What the exercise asks.
Only the pictures are to be dropped; return all other data below exactly.

The data.

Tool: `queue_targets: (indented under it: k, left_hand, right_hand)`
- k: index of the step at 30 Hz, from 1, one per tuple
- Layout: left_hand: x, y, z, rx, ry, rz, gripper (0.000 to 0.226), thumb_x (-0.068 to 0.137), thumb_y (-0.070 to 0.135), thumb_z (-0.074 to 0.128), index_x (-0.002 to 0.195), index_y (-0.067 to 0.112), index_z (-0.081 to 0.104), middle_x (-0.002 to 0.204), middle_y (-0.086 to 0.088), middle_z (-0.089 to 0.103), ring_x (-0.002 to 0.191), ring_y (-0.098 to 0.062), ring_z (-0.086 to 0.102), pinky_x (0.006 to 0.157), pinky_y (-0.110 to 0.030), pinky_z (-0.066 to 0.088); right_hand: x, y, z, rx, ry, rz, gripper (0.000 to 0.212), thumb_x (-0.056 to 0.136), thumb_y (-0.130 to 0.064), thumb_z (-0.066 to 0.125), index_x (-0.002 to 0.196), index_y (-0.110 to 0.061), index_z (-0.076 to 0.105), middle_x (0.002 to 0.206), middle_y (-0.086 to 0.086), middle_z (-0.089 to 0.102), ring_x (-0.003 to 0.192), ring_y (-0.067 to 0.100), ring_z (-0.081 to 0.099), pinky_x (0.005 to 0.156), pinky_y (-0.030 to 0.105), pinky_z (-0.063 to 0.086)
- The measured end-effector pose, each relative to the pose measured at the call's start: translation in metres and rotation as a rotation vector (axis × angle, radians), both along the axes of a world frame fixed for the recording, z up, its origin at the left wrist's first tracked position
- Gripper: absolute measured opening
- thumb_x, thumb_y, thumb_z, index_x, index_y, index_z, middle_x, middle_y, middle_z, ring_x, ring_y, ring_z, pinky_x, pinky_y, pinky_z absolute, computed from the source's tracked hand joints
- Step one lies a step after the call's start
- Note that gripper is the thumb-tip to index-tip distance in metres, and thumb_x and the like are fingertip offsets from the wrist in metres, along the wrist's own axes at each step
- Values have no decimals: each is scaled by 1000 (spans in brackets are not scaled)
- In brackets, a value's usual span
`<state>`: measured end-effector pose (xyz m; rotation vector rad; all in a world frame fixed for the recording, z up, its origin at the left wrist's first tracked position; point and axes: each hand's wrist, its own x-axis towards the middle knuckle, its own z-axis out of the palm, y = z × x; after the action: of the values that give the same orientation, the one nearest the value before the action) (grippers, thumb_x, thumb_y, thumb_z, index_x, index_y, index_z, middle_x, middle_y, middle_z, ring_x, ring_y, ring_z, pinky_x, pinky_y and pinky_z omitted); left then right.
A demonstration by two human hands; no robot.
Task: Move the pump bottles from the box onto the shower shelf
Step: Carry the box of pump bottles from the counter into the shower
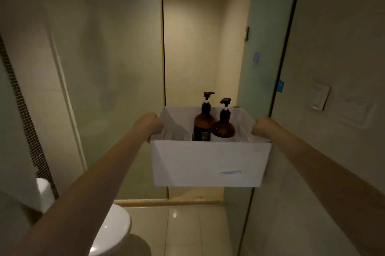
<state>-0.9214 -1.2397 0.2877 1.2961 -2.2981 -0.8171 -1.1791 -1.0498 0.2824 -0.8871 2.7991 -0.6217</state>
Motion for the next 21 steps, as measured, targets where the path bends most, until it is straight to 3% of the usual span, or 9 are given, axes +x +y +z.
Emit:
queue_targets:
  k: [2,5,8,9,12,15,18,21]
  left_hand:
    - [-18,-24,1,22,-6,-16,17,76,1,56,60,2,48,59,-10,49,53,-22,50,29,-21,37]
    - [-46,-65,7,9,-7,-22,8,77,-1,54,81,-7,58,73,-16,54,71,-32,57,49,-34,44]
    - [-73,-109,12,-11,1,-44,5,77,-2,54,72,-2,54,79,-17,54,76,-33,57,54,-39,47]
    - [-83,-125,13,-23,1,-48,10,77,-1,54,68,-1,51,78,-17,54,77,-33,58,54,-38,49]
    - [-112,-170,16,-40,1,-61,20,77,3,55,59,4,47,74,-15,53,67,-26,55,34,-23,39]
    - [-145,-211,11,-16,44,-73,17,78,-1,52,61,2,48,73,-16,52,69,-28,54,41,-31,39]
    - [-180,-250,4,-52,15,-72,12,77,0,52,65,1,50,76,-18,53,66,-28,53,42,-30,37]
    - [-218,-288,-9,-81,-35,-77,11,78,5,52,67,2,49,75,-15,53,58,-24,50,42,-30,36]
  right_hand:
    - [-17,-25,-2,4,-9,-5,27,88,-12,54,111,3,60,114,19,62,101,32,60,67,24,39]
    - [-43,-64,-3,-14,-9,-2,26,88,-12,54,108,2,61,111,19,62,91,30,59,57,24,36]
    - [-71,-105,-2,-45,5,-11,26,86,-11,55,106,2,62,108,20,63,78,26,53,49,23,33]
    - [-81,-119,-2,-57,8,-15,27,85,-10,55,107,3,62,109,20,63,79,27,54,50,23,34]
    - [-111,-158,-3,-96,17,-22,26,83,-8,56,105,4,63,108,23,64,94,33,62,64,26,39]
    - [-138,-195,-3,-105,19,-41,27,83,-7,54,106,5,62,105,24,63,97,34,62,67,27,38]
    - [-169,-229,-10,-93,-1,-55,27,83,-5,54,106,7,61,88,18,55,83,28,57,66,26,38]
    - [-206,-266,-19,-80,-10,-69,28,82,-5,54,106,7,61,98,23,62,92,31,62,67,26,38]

Output for this task.
Tool: `queue_targets: (indented under it: k, left_hand, right_hand)`
- k: index of the step at 30 Hz, from 1, one per tuple
- Layout: left_hand: x, y, z, rx, ry, rz, gripper (0.000 to 0.226), thumb_x (-0.068 to 0.137), thumb_y (-0.070 to 0.135), thumb_z (-0.074 to 0.128), index_x (-0.002 to 0.195), index_y (-0.067 to 0.112), index_z (-0.081 to 0.104), middle_x (-0.002 to 0.204), middle_y (-0.086 to 0.088), middle_z (-0.089 to 0.103), ring_x (-0.002 to 0.191), ring_y (-0.098 to 0.062), ring_z (-0.086 to 0.102), pinky_x (0.006 to 0.157), pinky_y (-0.110 to 0.030), pinky_z (-0.066 to 0.088); right_hand: x, y, z, rx, ry, rz, gripper (0.000 to 0.212), thumb_x (-0.056 to 0.136), thumb_y (-0.130 to 0.064), thumb_z (-0.066 to 0.125), index_x (-0.002 to 0.196), index_y (-0.110 to 0.061), index_z (-0.076 to 0.105), middle_x (0.002 to 0.206), middle_y (-0.086 to 0.086), middle_z (-0.089 to 0.102), ring_x (-0.003 to 0.192), ring_y (-0.067 to 0.100), ring_z (-0.081 to 0.099), pinky_x (0.005 to 0.156), pinky_y (-0.030 to 0.105), pinky_z (-0.063 to 0.086)
- The measured end-effector pose, each relative to the pose measured at the call's start: translation in metres and rotation as a rotation vector (axis × angle, radians), both along the axes of a world frame fixed for the recording, z up, its origin at the left wrist's first tracked position
- Gripper: absolute measured opening
- thumb_x, thumb_y, thumb_z, index_x, index_y, index_z, middle_x, middle_y, middle_z, ring_x, ring_y, ring_z, pinky_x, pinky_y, pinky_z absolute, computed from the source's tracked hand joints
- Step one lies a step after the call's start
- Note that gripper is the thumb-tip to index-tip distance in metres, and thumb_x and the like are fingertip offsets from the wrist in metres, along the wrist's own axes at each step
- Values have no decimals: each is scaled by 1000 (spans in brackets are not scaled)
- In brackets, a value's usual span
`<state>`: measured end-effector pose (xyz m; rotation vector rad; all in a world frame fixed for the recording, z up, its origin at the left wrist's first tracked position; point and axes: each hand's wrist, its own x-axis towards the middle knuckle, its own z-axis out of the palm, y = z × x; after the action: of the values that give the same orientation, the one nearest the value before the action) (grippers, thumb_x, thumb_y, thumb_z, index_x, index_y, index_z, middle_x, middle_y, middle_z, ring_x, ring_y, ring_z, pinky_x, pinky_y and pinky_z omitted); left then right.
A demonstration by two human hands; no robot.
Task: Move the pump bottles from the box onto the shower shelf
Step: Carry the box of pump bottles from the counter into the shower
<state>-0.9214 -1.2397 0.2877 1.2961 -2.2981 -0.8171 -1.1791 -1.0498 0.2824 -0.8871 2.7991 -0.6217</state>
Motion for the next 21 steps, as measured, targets where the path bends most, until it is straight to 3% of the usual span, or 9 are given, axes +x +y +z.
Emit:
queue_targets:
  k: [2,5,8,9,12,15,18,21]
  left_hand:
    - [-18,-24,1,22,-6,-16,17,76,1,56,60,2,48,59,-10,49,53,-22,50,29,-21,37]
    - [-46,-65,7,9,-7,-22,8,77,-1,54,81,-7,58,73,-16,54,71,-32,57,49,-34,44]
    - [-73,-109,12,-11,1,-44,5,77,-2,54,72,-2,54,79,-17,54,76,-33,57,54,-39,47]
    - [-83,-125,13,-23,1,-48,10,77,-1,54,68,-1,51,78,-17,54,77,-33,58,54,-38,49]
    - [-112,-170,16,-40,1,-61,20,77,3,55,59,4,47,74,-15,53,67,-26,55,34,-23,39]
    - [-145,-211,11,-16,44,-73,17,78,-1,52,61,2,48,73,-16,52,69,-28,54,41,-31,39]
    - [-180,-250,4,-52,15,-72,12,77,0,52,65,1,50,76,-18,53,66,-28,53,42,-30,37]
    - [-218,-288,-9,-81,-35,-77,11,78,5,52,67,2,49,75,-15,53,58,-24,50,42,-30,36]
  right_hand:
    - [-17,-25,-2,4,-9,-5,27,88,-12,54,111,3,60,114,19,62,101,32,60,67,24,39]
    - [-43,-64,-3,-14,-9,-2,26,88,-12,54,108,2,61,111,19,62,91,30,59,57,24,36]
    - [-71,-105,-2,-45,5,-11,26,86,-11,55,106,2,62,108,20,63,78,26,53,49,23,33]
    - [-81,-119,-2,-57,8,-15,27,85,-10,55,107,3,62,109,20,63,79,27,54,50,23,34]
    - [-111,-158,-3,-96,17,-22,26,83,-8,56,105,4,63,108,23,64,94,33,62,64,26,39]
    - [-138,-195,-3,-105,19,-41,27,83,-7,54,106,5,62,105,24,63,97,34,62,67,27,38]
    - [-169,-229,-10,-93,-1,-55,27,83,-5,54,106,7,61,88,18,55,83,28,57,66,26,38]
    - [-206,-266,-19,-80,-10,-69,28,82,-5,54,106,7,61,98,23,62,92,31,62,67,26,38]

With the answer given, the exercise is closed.